All this to say that it’s sometimes interesting to think about the sources of the sexism and sexual anxiety that pervade Voyager, not all of which is the fault of the writing staff. The teleplay for “Favorite Son” was, after all, written by a woman, Lisa Klink. It’s nothing as simple as carrying over the non-progressive expectations of the original series, in which Gene Roddenberry concluded that an audience was more likely to believe in an alien first officer than a female one and gave the senior female bridge officer little to do beyond acting like the ship’s receptionist. The Next Generation reflected a time-honored tradition of fearing women in power as well, whether it was Ardra posing as the Devil, the women of “Angel One” keeping their men oppressed and sexualized, or Lwaxana Troi using her position as a diplomat and empath to try to take advantage of male crewmembers. Now we have a female captain yet it seems as if the series doesn’t know how to create women who are full-fledged individuals with independent sexuality. “Favorite Son” isn’t the first Star Trek installment to give us women who swear that they exist only to give men pleasure, nor the first culture where aggressive touching that would be considered harassment in many human societies is treated as though it should be every young man’s dream. The women here don’t sound vacuous like the ones in “Spock’s Brain” who need a man to control their city, and although the science behind their reproductive technology may be absurd, they’re scripted as clever enough technologically to make it work across multiple star systems and to fend off alien adversaries. Voyager‘s writers supposedly were told by UPN that the initial draft of “Favorite Son” did not have enough sex or violence, so many of the problems with this episode were not of their own making.

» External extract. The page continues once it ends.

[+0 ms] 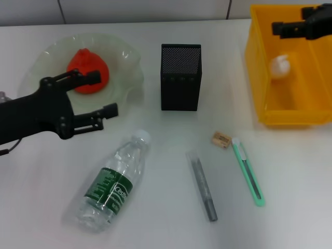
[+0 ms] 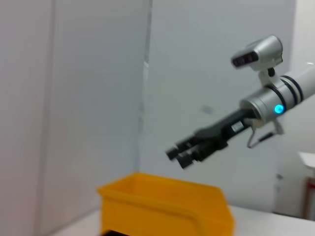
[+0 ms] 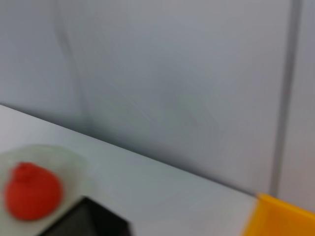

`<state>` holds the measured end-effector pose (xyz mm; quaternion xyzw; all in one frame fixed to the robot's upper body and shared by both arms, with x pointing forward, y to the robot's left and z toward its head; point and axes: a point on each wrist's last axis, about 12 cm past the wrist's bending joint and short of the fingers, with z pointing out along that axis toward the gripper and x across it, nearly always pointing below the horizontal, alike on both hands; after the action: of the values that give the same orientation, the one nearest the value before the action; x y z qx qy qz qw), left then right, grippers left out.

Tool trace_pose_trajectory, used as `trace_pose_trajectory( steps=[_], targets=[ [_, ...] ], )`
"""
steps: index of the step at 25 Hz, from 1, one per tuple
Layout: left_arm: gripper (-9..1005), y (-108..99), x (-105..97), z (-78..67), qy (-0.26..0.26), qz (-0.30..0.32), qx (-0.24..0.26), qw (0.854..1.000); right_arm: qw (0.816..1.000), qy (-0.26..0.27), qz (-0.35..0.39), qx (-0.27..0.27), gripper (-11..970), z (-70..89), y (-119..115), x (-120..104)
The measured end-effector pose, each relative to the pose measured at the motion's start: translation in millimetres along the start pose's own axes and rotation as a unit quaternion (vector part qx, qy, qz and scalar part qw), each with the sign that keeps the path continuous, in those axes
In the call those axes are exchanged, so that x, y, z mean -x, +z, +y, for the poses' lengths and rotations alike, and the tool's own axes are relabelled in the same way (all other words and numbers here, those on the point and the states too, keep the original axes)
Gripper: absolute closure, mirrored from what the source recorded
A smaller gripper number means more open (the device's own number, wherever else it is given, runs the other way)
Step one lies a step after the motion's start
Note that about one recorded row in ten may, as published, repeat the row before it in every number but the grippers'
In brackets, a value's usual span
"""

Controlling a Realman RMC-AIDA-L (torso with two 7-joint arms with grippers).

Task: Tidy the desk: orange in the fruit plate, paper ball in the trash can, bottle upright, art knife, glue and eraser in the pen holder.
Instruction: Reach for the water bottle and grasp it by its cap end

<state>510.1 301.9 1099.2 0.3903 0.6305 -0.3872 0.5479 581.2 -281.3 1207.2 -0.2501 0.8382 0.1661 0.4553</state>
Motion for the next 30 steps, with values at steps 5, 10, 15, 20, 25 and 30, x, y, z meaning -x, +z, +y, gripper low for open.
trace_pose_trajectory(
  steps=[5, 10, 15, 20, 25, 30],
  targets=[
    [165, 30, 21, -0.2, -0.003, 0.043, -0.061, 0.997, 0.992, -0.033, -0.092, 0.083, 110, 8.3, -11, -41],
    [165, 71, 52, -11.9, 0.031, 0.109, -0.027, 0.993, 0.969, -0.067, -0.186, 0.151, 110, 18.6, -24, -87],
    [169, 91, 71, -36.2, 0.038, 0.197, 0.053, 0.978, 0.951, -0.098, -0.213, 0.201, 110, 33.7, -27, -150],
    [183, 106, 73, -57.8, 0.03, 0.258, 0.092, 0.961, 0.942, -0.126, -0.225, 0.216, 110, 45.2, -25, -172],
    [196, 123, 69, -76.6, 0.01, 0.319, 0.14, 0.938, 0.941, -0.136, -0.212, 0.227, 111, 56.6, -20, -196],
    [209, 134, 66, -82.7, 0.004, 0.349, 0.163, 0.923, 0.944, -0.123, -0.207, 0.224, 111, 62.5, -9, -208]
  ],
)
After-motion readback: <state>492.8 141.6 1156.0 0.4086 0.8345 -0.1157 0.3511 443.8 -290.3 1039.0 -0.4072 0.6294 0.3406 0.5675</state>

That said, it’s frustrating that they can’t find a way to make it all a little interesting, a little less by the numbers. These writers still don’t know anything about Kim besides the fact that he loves his parents. Being told that one’s mother was violated by aliens should evoke a bitter, life-altering response, like Sisko’s when he learned that his mother was taken over by a Prophet, or, since this show has been oblivious to its casual dismissal of rape for several weeks in a row, at least we should see a more Harry-like response to being fawned over by women as if he were James T. Kirk. His initial discomfort marks the most believable part of his interaction with the women who want to suck out his life force; the later kissing and snuggling feels icky, since it’s not even being played for humor. The initial plan for the story called for Kim to discover that he really was an alien, a delusion he treats here only with pleasure rather than the concern and uncertainty that nearly all adopted children experience upon learning of their biological parents, whether their relationships with the families that raised them are wonderful or awful. And yet I find myself snickering inappropriately. Kim winds up with the wonderful actress and stuntwoman Patricia Tallman, best known as Lyta Alexander on Babylon Five, chasing him with a pain stick! The terror in his reaction to her is so much more believable than his pretense at interest in bondage when a woman playfully offers to let him tie her up. I can forgive “Underwater Bimbos From Outer Space” for sheer hilarity; I like to imagine that Paris got his idea for Queen Arachnia not from 20th century cheesy movies, which it’s silly that he would have with him in the Delta Quadrant, but from Kim’s experiences with the spider women of Taresia. Unsurprisingly, Paris finds the women exciting, as he tells Kim even after he knows what the women intend for their mates. I bet he’d have done fine with Losira. “I am for you, Tom Paris!”